You definitely have some bucket list features on this project, such as with Royce 5’9”, Mr. Porter, Elzhi, KXNG Crooked, and Marsha Ambrosius. How did it all come together?

I definitely had a plan in mind where I felt like I wasn’t afraid to ask people for stuff, and I’m not afraid to get told no. I put together a list of people that I love, whose music I listen to and who inspire me. I reached out to everyone and tried to get them on my album. Luckily, most of the people on my list I knew beforehand or was connected to on Twitter. I pretty much got everybody that I asked for with the exception of Dej Loaf. I really wanted Dej Loaf, but the timing wasn’t there because I had to leave to film and she wouldn’t have been able to get it done in time. Royce was the biggest bucket lister for me because I’ve wanted to get him on a song for so many years, and it just didn’t work out in the past. Even when it finally aligned this time, I still had to wait a while for it. But when those vocals came in, man, it was well worth the wait. I had to go back and make that one perfect.
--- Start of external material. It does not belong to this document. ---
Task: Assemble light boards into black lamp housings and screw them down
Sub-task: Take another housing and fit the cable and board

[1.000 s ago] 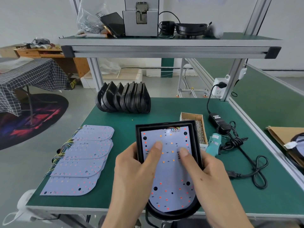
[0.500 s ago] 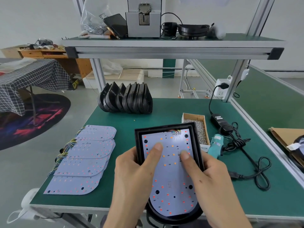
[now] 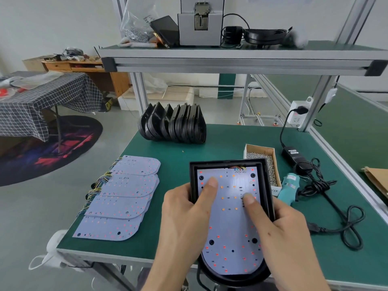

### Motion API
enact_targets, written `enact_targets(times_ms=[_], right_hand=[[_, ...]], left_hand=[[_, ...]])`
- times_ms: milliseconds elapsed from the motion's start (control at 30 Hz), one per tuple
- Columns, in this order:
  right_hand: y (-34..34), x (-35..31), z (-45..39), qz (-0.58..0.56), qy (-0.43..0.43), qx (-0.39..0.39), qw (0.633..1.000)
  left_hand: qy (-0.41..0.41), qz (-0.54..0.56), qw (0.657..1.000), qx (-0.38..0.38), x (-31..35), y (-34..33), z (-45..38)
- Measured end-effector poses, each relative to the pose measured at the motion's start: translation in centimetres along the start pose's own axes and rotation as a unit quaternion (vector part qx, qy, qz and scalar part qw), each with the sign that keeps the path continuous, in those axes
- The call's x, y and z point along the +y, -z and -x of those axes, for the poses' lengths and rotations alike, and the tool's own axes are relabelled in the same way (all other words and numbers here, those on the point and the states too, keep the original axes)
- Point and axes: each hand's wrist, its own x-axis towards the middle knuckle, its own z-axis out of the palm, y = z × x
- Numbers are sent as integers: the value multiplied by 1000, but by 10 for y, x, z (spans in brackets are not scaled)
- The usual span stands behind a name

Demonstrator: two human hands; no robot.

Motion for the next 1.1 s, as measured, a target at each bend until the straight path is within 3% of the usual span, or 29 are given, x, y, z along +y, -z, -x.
enact_targets(times_ms=[200, 367, 633, 800, 933, 1100], right_hand=[[-4, 8, -2, -29, -6, 16, 999], [-3, 13, -5, -104, -77, 10, 992], [-2, 13, -5, -92, -53, 24, 994], [1, 13, -17, -136, -82, 55, 986], [2, 13, -23, -135, -75, 60, 986], [-1, 15, -22, -108, -66, 65, 990]], left_hand=[[13, 27, 999, -17, -2, 0, 0], [5, 37, 997, -66, -3, 2, 1], [47, 71, 992, -93, -7, 1, 1], [14, -42, 977, -210, -14, 10, 16], [-3, -118, 976, -181, -19, 8, 24], [-10, -134, 977, -164, -20, 5, 26]])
With Marsha, she’s been my favorite singer for many years. I’ve been a Floetry fan forever. I knew the song had to be just right because I knew she wasn’t going to get on just anything, which is why I chose to put her on the most personal track that I had (“Torn Pages.”) She said she would get involved if it made sense, so I made sure that it made sense. She’s the only one, with the exception of Elzhi who was with me every step of the way, who actually came into the studio to work on the song with me. I was a little star struck. When she got in the booth and sung her first line, I almost started crying. That’s how crazy her voice was. She was in there full on pregnant too. I just couldn’t believe it came together. Plus, she didn’t just do her job and leave. She hung out with us and told us stories about Michael Jackson, who is my biggest influence in entertainment. It was just amazing.

What’s it been like doing the project from the ground up as an independent artist?

I went the independent route because of the main reason why people go independent: I had no other choice. It’s not like I had record labels knocking on my door trying to sign me and I’m like, “Nah I wanna do it myself.” It’s definitely a roller coaster. I like being in control of everything, so even if the right person hears the project and wants to take everything to the next level, it’s still a little scary to me. I spent a lot of money on this album that I’m never going to get back, but I got to do everything my way. For me to sign to a label one day, it would have to make sense. Being independent just gives you freedom to do what you want. It also gives you the freedom to be broke [laughs].

How connected are you to the music scene in Detroit now, especially since being back in L.A. again?

Detroit is definitely my hometown, but I don’t know if they’ve got the same love for me, like with local radio and everything. I would love to have hometown support because I love my city so much. I ride for my city so much that I want that love back, but I’m not really sure. Maybe I’ll feel different when I go home. It would definitely be nice.

However, Detroit hip-hop is the greatest thing in the world to me because the greatest rappers come from there. Eminem and Royce are my two favorite rappers, and I just feel like the best emcees are from Detroit.

What would you like to accomplish next?

Even though I’ve been rapping my whole life—even before acting—the fact that I never put out a real project makes me feel like I’m a new rapper. So right now, I’m just trying to build a name for myself in this game and see what happens. I want to be the greatest rapper-slash-actor ever created in the world.